Among the records below, find the line that has "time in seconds"; from there, give the lines again exactly, and stop after the line that has "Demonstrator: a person".
Records to use section start
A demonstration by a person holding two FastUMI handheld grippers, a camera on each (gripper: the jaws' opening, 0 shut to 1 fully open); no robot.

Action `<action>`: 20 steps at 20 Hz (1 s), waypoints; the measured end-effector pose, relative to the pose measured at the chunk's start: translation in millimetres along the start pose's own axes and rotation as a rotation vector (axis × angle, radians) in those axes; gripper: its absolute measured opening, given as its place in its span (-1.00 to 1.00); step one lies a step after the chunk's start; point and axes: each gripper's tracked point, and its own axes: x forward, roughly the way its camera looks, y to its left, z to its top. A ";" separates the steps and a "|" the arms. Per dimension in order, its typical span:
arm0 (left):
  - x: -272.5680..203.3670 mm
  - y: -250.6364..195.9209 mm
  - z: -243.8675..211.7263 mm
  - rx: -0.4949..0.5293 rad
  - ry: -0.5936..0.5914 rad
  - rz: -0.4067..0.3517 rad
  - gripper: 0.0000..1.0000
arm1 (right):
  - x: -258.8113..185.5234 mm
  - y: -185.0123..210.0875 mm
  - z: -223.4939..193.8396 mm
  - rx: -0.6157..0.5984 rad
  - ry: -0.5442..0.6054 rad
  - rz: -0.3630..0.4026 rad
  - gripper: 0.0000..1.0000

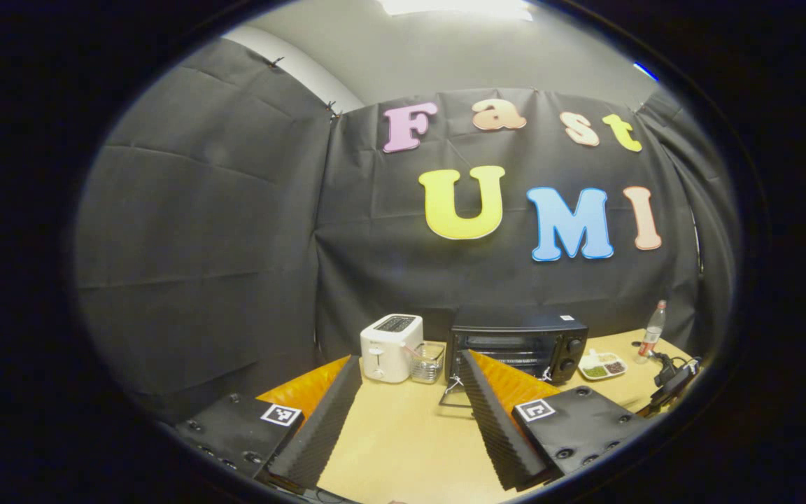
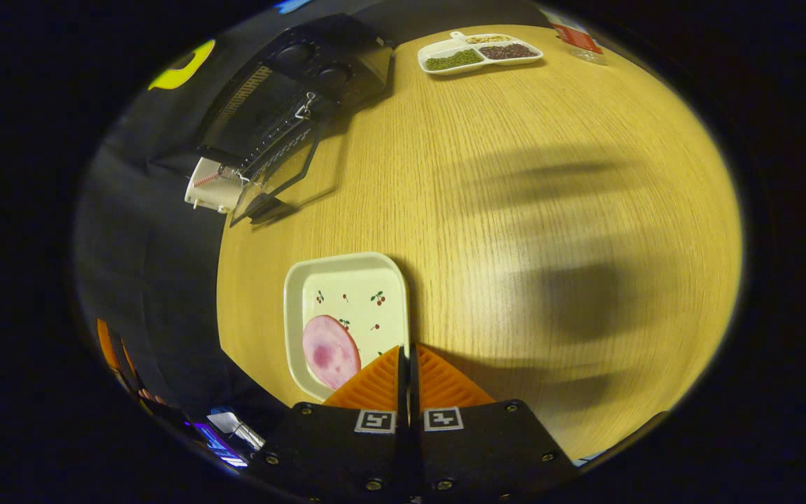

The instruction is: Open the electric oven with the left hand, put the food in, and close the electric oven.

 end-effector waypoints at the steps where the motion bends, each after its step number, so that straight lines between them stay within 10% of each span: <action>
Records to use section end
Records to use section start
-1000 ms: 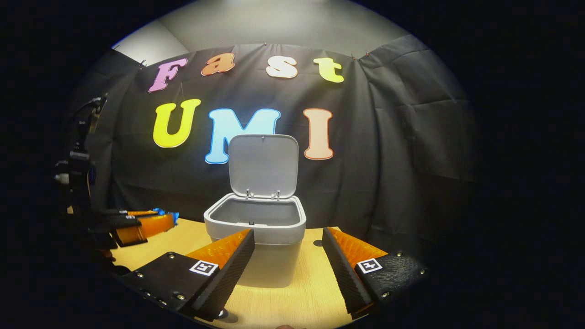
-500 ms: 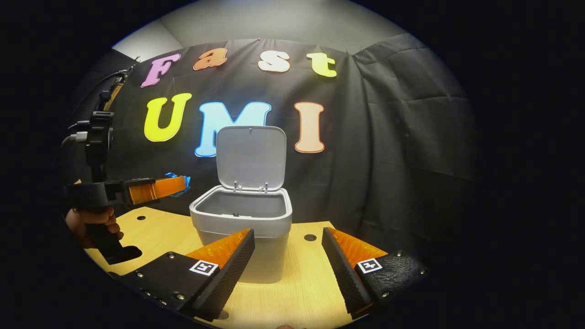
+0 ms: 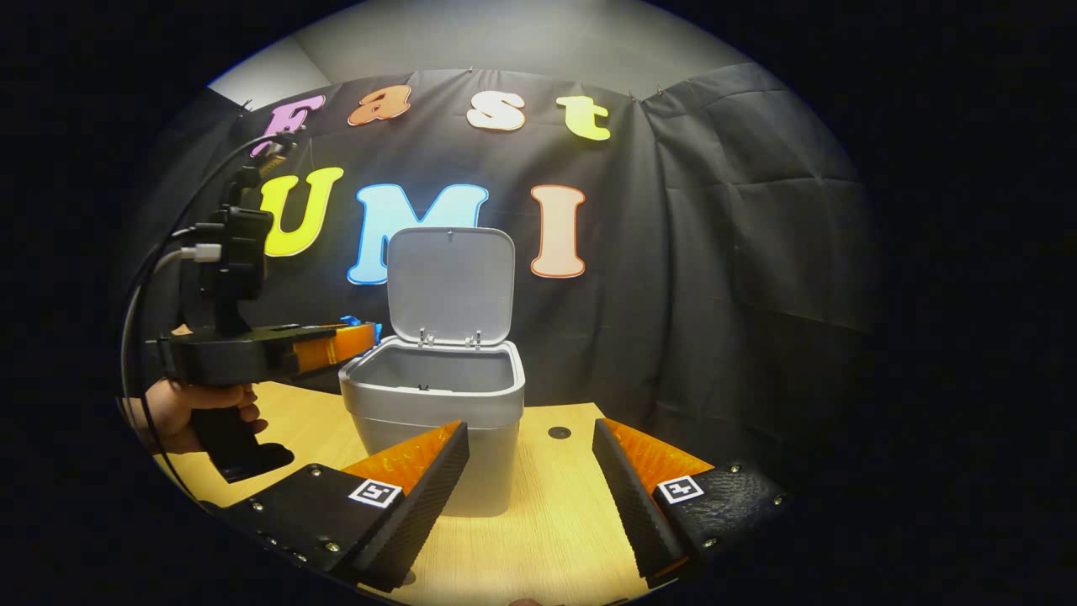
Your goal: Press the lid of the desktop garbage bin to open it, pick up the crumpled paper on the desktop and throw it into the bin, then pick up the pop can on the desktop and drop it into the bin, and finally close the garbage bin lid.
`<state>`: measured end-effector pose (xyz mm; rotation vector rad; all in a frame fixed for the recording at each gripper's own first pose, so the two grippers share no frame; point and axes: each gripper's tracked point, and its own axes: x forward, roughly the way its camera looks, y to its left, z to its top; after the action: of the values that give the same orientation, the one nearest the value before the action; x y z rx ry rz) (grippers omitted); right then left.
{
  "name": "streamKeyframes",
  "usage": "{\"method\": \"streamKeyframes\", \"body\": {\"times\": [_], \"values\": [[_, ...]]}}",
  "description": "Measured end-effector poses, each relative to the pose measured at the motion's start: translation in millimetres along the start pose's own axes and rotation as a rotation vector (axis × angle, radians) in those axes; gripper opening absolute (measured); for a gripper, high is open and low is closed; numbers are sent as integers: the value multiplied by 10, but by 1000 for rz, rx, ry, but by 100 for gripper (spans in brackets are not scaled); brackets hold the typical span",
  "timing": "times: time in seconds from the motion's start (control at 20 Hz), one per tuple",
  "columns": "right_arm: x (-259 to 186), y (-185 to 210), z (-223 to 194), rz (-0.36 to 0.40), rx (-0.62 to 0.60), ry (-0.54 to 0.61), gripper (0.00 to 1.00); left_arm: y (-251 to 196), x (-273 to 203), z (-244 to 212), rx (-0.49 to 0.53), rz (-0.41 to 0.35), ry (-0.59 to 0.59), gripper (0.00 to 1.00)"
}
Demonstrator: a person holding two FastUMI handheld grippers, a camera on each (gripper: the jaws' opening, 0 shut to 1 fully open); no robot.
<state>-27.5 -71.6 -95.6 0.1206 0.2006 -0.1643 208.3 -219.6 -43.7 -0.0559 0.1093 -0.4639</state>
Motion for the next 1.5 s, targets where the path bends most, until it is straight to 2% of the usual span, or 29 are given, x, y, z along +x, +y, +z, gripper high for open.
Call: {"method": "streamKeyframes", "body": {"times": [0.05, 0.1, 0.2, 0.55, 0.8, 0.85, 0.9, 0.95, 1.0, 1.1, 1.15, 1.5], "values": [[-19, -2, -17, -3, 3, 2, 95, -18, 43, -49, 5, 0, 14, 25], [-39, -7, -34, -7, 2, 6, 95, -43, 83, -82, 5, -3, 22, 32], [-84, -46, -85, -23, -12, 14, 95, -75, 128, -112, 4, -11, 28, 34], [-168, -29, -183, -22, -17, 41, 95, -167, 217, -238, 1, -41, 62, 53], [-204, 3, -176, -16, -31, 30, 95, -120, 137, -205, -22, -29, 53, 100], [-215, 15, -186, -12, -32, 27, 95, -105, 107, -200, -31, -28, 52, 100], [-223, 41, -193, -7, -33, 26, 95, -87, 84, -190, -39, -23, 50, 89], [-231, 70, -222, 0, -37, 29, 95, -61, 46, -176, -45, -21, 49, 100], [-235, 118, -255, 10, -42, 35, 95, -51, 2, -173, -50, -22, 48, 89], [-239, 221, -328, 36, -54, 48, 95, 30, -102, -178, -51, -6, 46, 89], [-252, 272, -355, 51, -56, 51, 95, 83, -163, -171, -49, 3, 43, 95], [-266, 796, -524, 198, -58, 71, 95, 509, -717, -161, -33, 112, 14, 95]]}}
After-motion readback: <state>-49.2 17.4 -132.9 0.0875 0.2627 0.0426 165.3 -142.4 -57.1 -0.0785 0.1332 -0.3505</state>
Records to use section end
Exercise solution:
  "timing": "times: time in seconds from the motion's start (control at 20 Hz), one per tuple",
  "columns": "right_arm: x (-259 to 186), y (-185 to 210), z (-223 to 194), rz (-0.36 to 0.40), rx (-0.62 to 0.60), ry (-0.54 to 0.61), gripper (0.00 to 1.00); left_arm: y (-251 to 196), x (-273 to 203), z (-244 to 212), rx (-0.49 to 0.53), rz (-0.41 to 0.35), ry (-0.59 to 0.59), gripper (0.00 to 1.00)"
}
Demonstrator: a person holding two FastUMI handheld grippers, a camera on each (gripper: the jaws' opening, 0 shut to 1 fully open); no robot.

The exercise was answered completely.